Step 12: Hobble around work for the next week, fishing for sympathy, which you garner in truckloads. (It’s the comp time that doesn’t appear forthcoming.) Try not to think about going back to the grumpy foreign doc-in-the-box at the end of the week.

You did it! Now don’t do it again.

The skeeze factor of walk-in medicine

At the doc-in-the-box for my workman’s comp injury and I look over and see this sign:

If you are planning travel out of the country for the Lunar New Year, Please read the following:

That’s it. The rest of the sign was blank.

What is this Lunar New Year that requires people to travel out of the country after not reading anything? I’ve never felt so out of a loop that appeared to have nothing in it in the first place.

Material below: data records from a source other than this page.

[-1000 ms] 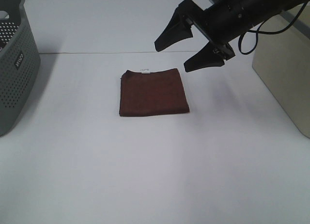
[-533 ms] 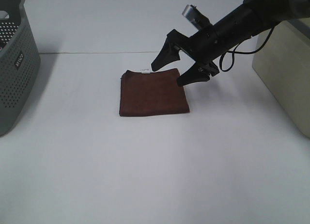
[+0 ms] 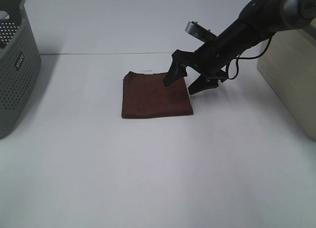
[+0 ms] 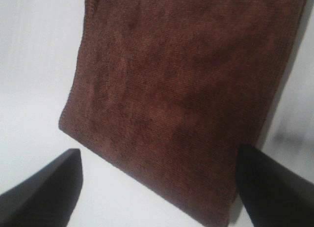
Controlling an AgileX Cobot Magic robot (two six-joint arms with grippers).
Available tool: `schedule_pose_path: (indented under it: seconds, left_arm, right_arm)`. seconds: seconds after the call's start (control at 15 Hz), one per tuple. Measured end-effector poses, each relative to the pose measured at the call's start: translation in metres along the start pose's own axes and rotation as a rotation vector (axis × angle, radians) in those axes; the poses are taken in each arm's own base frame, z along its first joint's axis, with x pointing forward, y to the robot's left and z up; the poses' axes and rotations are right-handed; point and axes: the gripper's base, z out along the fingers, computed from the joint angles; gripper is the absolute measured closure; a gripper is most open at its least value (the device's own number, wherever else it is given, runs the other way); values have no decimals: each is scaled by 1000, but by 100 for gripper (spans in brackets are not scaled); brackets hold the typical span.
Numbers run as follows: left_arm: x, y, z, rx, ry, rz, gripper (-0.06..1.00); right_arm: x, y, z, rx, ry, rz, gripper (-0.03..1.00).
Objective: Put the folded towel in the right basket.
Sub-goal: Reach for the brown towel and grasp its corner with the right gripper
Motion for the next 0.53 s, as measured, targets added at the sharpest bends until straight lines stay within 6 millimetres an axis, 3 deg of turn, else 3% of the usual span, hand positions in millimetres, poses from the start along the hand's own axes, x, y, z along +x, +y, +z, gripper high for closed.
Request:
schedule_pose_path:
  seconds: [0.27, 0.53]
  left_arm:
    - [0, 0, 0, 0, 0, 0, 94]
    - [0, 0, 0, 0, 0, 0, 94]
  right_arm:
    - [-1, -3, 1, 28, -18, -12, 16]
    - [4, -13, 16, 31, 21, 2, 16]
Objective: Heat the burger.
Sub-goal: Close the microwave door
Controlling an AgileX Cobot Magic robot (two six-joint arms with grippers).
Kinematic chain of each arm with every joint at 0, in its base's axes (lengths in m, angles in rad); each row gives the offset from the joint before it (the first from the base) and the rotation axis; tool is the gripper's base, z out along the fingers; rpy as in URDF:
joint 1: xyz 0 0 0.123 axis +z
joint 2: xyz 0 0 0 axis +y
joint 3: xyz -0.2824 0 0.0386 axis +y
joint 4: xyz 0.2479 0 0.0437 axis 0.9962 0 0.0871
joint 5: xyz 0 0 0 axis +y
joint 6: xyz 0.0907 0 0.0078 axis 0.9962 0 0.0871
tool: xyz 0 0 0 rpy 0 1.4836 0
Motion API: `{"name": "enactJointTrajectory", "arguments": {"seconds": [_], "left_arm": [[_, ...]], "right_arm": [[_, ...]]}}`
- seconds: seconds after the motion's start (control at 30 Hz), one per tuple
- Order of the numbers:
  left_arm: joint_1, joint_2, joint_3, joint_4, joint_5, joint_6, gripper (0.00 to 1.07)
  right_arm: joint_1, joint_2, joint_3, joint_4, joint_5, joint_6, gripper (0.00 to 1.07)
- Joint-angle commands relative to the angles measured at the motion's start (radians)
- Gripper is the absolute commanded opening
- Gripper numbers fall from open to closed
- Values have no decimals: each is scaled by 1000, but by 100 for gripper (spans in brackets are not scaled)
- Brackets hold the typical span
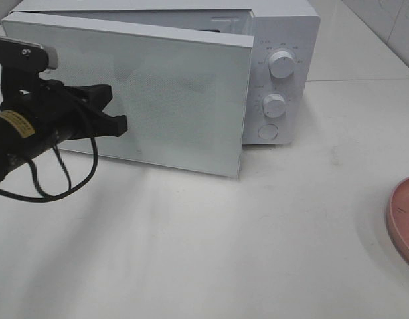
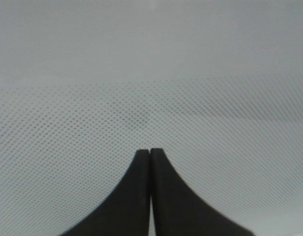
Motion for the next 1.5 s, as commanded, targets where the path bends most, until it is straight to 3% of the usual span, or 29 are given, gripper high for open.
{"name": "enactJointTrajectory", "arguments": {"seconds": [0.03, 0.27, 0.6, 0.63, 0.93, 1.07, 1.23, 1.5], "left_arm": [[-35, 19, -48, -66, 29, 36, 0], [-124, 94, -204, -205, 83, 119, 0], [-188, 182, -370, -274, 134, 158, 0], [-199, 201, -407, -301, 142, 186, 0], [-204, 257, -534, -357, 200, 218, 0], [-203, 297, -605, -382, 235, 271, 0], [-204, 294, -616, -371, 261, 275, 0], [-227, 225, -615, -373, 492, 283, 0]], "right_arm": [[-8, -29, 3, -2, -10, -17, 76], [-8, -29, 3, -2, -10, -17, 76], [-8, -29, 3, -2, -10, -17, 76], [-8, -29, 3, -2, -10, -17, 76], [-8, -29, 3, -2, -10, -17, 76], [-8, -29, 3, -2, -10, -17, 76], [-8, -29, 3, -2, -10, -17, 76], [-8, -29, 3, -2, -10, -17, 76]]}}
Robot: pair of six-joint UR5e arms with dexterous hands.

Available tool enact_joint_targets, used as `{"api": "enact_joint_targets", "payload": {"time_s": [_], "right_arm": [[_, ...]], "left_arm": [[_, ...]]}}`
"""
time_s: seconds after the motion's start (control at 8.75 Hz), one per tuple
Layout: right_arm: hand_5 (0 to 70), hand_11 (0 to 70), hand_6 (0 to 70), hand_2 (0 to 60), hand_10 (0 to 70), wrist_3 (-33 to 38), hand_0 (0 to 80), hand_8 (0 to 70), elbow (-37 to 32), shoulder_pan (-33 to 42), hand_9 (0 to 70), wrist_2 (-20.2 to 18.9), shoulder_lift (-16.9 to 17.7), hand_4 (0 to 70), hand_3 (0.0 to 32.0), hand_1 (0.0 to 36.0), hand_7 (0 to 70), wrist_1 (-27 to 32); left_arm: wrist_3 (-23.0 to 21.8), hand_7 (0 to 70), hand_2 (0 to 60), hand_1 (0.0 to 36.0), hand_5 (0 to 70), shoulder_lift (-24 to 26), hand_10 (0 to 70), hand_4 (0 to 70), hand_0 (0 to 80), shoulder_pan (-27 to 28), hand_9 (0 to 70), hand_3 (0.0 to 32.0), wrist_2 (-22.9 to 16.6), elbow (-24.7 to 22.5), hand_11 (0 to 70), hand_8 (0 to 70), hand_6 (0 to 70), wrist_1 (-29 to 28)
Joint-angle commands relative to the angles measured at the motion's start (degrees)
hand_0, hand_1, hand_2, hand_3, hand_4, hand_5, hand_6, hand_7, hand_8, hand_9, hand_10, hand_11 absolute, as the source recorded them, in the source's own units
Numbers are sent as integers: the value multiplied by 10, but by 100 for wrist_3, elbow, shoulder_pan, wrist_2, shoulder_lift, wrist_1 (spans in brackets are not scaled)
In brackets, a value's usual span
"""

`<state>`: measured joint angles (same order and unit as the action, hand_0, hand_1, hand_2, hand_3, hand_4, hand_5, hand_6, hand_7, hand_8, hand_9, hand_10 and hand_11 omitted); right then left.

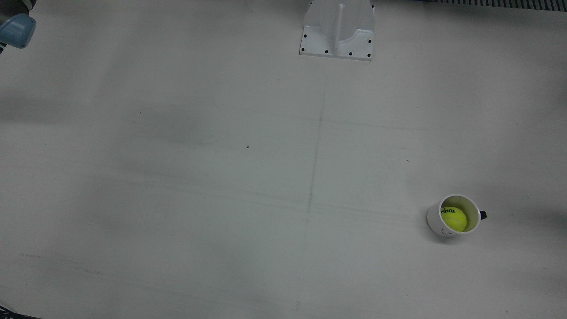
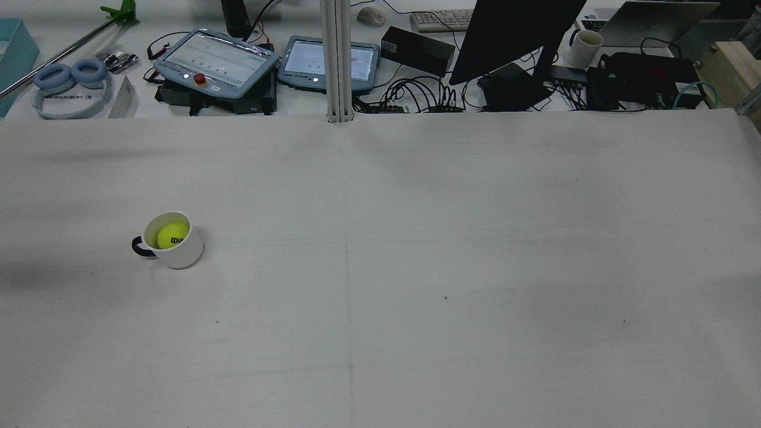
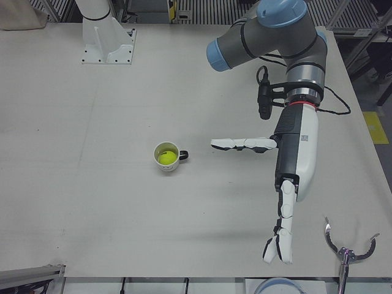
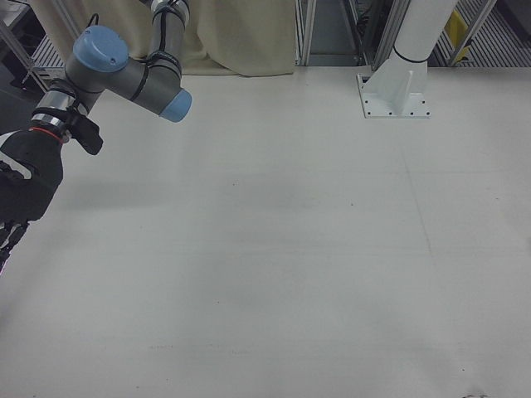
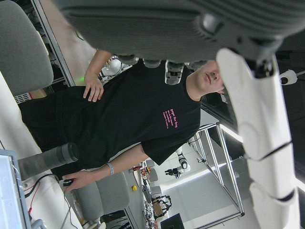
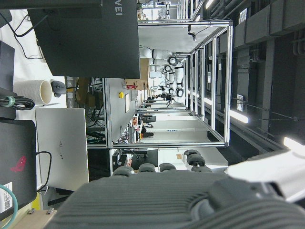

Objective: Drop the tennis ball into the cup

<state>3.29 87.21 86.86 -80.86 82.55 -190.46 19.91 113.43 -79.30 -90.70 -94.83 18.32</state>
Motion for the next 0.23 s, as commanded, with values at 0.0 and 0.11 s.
{"api": "enact_joint_targets", "payload": {"time_s": [0.0, 0.11], "right_arm": [[0, 0, 0, 0, 0, -22, 0, 0, 42, 24, 0, 0, 16, 0, 0, 0, 0, 0], [0, 0, 0, 0, 0, -13, 0, 0, -19, 15, 0, 0, 16, 0, 0, 0, 0, 0]], "left_arm": [[-188, 135, 66, 202, 12, -171, 0, 0, 491, 2, 13, 0, -446, -53, 0, 0, 10, -101], [-198, 126, 73, 197, 16, -346, 0, 0, 488, -7, 11, 0, -535, -53, 0, 7, 45, -171]]}}
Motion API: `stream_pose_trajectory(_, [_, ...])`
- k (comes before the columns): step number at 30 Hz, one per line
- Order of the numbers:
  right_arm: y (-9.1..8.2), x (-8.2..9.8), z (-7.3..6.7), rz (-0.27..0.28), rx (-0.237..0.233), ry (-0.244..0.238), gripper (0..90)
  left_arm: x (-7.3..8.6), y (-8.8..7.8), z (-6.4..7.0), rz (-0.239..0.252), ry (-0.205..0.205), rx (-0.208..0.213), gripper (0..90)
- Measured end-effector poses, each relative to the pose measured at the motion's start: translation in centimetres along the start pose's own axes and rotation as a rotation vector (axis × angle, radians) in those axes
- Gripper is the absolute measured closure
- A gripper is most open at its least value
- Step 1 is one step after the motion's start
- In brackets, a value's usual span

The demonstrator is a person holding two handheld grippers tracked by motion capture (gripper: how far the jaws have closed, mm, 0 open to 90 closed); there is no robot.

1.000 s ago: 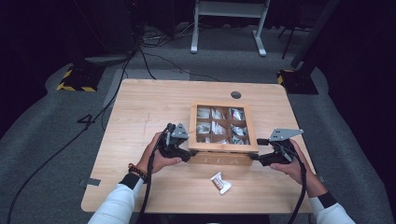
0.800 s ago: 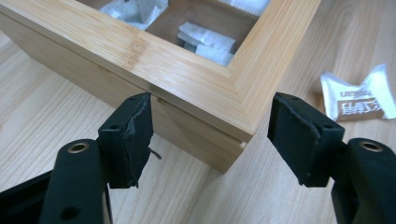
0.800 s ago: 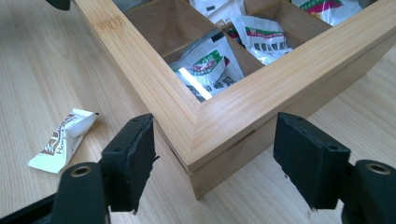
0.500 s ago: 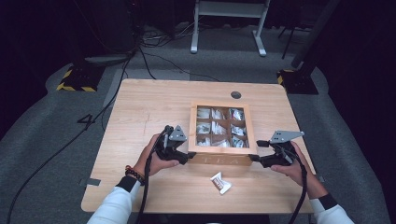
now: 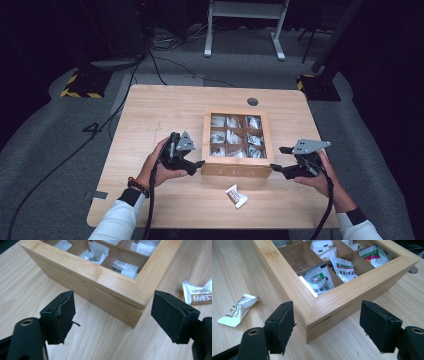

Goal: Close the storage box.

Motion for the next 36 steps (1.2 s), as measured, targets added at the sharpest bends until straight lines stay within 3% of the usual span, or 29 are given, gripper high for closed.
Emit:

That’s when I was distracted by this sign:

If you have been to any of the countries, listed below, and have a fever with a cough, sore throat, or trouble breathing, PLEASE ask for a mask and let the receptionist know. THANK YOU.

(Cue juicy sneeze from guy next to me.)

Below it was a list of over a dozen countries I never thought of visiting before but now have them mentally filed under “dirty.”